» Task details:
Output the following data exactly.

=-=-=

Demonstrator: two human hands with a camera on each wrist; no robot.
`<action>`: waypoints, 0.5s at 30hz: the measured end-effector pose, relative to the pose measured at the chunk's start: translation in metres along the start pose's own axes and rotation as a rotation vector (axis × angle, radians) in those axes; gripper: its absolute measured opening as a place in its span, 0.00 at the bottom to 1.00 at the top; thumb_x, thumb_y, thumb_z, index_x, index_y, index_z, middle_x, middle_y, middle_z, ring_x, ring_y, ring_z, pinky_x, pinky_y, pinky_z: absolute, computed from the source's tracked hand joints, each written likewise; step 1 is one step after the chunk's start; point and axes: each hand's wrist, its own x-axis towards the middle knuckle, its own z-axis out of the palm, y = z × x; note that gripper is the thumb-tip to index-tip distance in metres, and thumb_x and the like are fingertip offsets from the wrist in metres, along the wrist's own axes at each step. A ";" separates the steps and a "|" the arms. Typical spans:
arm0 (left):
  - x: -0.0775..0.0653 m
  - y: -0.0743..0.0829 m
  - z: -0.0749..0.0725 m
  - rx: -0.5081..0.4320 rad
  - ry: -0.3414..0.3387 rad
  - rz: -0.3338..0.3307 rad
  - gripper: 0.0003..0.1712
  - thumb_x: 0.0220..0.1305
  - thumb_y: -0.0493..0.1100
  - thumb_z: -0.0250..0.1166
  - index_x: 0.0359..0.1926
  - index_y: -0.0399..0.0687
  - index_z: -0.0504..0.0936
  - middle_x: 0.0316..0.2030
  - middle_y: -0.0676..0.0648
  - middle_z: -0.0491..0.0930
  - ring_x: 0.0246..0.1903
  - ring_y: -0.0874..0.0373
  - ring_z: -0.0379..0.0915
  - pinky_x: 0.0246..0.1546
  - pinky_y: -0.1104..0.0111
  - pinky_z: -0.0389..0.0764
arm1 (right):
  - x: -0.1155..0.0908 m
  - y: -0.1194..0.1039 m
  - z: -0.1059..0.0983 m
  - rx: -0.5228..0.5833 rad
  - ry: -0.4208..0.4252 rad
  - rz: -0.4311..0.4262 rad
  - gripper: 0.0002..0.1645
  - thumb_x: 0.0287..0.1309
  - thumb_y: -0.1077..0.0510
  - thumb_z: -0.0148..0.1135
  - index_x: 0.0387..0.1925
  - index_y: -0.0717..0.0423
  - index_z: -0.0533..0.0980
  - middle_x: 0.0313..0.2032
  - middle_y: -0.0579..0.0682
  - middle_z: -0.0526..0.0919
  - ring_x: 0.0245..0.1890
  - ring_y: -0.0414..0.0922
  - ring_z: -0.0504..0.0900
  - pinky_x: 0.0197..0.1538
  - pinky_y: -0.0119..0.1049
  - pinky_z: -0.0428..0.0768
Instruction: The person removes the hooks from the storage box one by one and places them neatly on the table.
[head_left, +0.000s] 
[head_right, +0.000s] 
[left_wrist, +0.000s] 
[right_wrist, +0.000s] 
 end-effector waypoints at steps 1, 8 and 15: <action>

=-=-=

» Output for this task:
Demonstrator: two human hands with a camera on each wrist; no robot.
`<action>`: waypoints, 0.5s at 30hz: the measured end-effector pose, relative to the pose measured at the chunk's start: translation in metres along the start pose's own axes and rotation as a rotation vector (axis × angle, radians) in those axes; gripper: its absolute measured opening as a place in its span, 0.00 at the bottom to 1.00 at the top; thumb_x, thumb_y, thumb_z, index_x, index_y, index_z, middle_x, middle_y, middle_z, ring_x, ring_y, ring_z, pinky_x, pinky_y, pinky_z: absolute, computed from the source's tracked hand joints, each written likewise; step 1 is one step after the chunk's start; point and axes: each hand's wrist, its own x-axis towards the middle knuckle, its own z-axis out of the palm, y = z × x; note that gripper is the thumb-tip to index-tip distance in metres, and thumb_x and the like are fingertip offsets from the wrist in metres, along the wrist's own axes at each step. A ";" separates the steps and a "|" the arms. Typical spans:
arm0 (left):
  - x: -0.0775..0.0653 m
  - y: -0.0743..0.0829 m
  - z: -0.0749..0.0725 m
  - rx: -0.5081..0.4320 rad
  - ry: -0.3414..0.3387 rad
  - rz: -0.3338..0.3307 rad
  - gripper: 0.0003..0.1712
  - thumb_x: 0.0220..0.1305
  - thumb_y: -0.0493..0.1100
  - thumb_z: -0.0250..0.1166
  - index_x: 0.0359..0.1926
  - index_y: -0.0399..0.0687
  - index_z: -0.0504..0.0936
  - middle_x: 0.0316..0.2030
  - middle_y: -0.0676..0.0648
  - middle_z: -0.0491..0.0930
  - ring_x: 0.0246..0.1903
  - ring_y: -0.0874..0.0373
  - ring_z: -0.0379..0.0915
  - pinky_x: 0.0246..0.1546
  - pinky_y: -0.1104..0.0111
  - pinky_z: -0.0389..0.0764
arm1 (right):
  - x: -0.1155..0.0908 m
  - y: -0.1194..0.1039 m
  - z: -0.1059..0.0983 m
  - rx: -0.5228..0.5833 rad
  - ry: -0.4208..0.4252 rad
  - rz: -0.4311..0.4262 rad
  - gripper: 0.0002..0.1645
  - thumb_x: 0.0287..0.1309
  - thumb_y: -0.1077..0.0510
  - thumb_z: -0.0148..0.1135
  - index_x: 0.0387..0.1925
  - index_y: -0.0717..0.0423
  - index_z: -0.0533..0.0980
  - middle_x: 0.0313..0.2032
  - middle_y: -0.0579..0.0682
  - middle_z: -0.0526..0.0919
  - ring_x: 0.0245..0.1890
  - ring_y: -0.0414..0.0922
  - ring_z: -0.0504..0.0900
  - pinky_x: 0.0197..0.1538
  - pinky_y: -0.0119..0.1049
  - pinky_z: -0.0428..0.0768
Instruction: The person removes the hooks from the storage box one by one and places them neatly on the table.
[head_left, +0.000s] 
[head_right, +0.000s] 
[left_wrist, +0.000s] 
[right_wrist, +0.000s] 
 end-effector waypoints at steps 1, 8 and 15: <action>

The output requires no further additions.